=== Task directions ===
When a line of the listing below has the string "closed" in it, copy that line.

=== Data ===
=-=-=-=-=
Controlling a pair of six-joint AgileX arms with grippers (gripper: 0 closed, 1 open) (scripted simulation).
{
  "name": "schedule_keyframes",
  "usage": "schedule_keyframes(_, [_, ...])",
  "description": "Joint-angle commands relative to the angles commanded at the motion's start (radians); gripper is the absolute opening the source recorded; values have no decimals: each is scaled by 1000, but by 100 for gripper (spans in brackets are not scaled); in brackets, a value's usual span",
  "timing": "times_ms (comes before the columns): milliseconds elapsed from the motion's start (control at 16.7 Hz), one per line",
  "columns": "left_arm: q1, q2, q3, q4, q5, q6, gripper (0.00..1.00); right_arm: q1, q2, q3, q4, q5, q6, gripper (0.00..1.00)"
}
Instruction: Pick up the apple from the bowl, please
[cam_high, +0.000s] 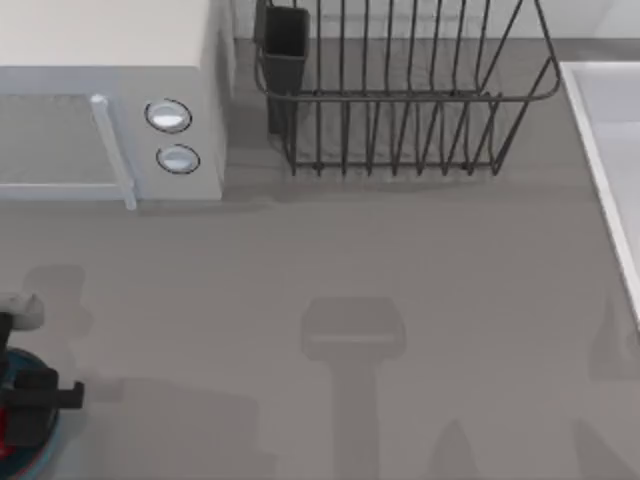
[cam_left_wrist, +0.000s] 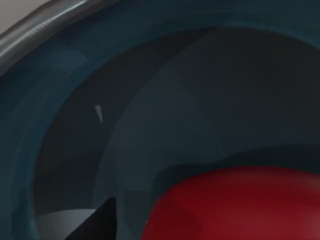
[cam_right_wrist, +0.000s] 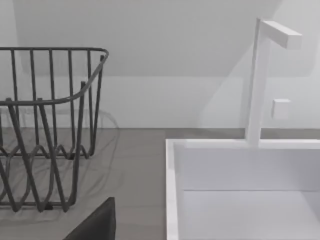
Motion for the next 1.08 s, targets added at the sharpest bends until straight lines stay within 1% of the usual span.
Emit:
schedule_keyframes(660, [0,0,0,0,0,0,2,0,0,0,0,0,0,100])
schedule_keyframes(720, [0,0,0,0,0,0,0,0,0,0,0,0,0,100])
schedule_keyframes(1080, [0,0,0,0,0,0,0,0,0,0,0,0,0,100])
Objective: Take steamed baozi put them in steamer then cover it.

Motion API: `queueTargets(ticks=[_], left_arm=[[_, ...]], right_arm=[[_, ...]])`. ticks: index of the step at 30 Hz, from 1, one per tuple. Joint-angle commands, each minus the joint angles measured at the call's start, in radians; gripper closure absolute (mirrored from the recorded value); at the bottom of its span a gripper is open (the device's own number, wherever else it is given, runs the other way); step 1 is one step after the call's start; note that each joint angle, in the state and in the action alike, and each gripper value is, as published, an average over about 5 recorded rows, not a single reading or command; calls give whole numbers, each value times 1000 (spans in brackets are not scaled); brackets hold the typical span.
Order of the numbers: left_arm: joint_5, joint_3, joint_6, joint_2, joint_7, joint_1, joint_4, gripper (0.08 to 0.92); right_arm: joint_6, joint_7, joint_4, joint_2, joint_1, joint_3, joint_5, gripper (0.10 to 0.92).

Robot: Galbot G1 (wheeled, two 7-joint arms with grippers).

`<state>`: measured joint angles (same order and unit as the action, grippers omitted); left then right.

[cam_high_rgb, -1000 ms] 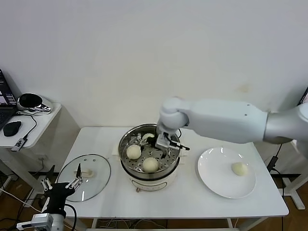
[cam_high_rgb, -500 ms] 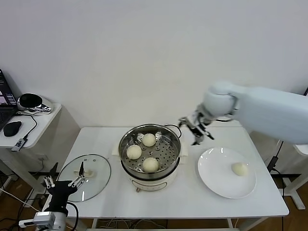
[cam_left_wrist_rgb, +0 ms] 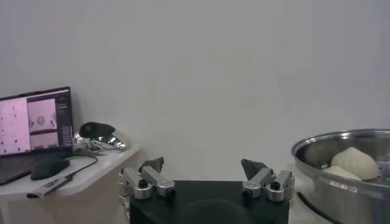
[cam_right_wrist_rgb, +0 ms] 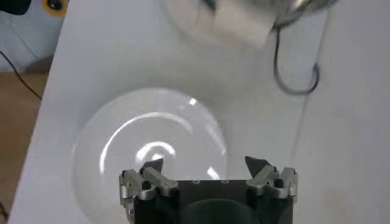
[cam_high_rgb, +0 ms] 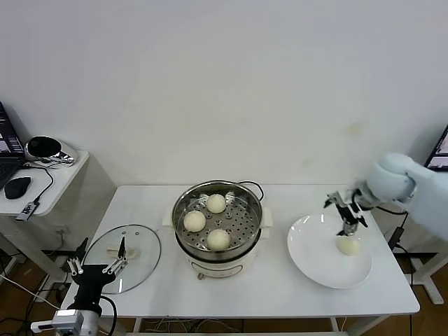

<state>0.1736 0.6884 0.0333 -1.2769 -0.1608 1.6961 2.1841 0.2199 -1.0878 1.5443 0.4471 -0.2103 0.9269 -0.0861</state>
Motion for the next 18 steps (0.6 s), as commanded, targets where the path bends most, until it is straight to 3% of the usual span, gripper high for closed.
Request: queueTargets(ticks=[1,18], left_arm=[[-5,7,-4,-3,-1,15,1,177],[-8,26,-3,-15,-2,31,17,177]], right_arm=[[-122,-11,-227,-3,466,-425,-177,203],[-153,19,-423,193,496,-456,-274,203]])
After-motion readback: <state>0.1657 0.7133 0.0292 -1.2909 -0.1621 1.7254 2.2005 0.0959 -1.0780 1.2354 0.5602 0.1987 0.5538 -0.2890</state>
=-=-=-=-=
=== Problem solution ===
Controlling a pair of six-joint AgileX arms with grippers (gripper: 0 closed, 1 open) (scripted simulation).
Motion for the next 18 steps (0.6 s), as commanded, targets where the path bends most, until it is straight to 3% of the usual span, gripper high for closed.

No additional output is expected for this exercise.